> [What this task involves] What is the number of lines below that contain the word "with"? Give only that number.
::: Recorded data
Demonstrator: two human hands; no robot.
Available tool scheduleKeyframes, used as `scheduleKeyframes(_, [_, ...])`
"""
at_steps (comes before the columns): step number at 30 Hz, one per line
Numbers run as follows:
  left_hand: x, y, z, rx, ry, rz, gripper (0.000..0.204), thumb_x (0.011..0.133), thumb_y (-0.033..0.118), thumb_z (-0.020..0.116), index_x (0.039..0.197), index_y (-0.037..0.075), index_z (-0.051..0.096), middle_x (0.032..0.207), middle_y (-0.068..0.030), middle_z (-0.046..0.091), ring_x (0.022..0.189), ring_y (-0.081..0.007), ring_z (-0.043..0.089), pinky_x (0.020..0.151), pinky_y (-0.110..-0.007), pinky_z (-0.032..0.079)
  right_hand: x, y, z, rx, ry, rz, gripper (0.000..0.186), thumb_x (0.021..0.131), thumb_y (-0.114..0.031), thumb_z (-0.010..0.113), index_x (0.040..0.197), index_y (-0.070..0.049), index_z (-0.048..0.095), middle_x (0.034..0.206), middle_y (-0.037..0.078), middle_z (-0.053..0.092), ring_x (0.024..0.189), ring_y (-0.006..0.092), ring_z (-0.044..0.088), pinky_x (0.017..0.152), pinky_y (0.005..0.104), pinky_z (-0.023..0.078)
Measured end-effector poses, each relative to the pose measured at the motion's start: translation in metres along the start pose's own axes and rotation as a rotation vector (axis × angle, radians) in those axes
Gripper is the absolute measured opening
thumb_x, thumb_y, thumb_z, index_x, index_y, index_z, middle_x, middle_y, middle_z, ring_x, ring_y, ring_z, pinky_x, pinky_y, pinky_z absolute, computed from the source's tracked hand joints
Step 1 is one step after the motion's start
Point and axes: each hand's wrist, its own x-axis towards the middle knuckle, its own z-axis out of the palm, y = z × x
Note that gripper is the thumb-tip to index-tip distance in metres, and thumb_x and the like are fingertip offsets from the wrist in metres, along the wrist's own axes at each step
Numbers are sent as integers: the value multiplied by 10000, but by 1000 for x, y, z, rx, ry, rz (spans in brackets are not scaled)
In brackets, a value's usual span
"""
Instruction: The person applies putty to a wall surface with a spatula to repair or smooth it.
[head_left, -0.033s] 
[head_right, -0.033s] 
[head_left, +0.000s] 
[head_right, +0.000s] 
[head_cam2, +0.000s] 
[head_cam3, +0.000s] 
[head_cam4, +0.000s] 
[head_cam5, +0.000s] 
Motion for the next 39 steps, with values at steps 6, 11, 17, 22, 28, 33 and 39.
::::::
> [Problem solution] 2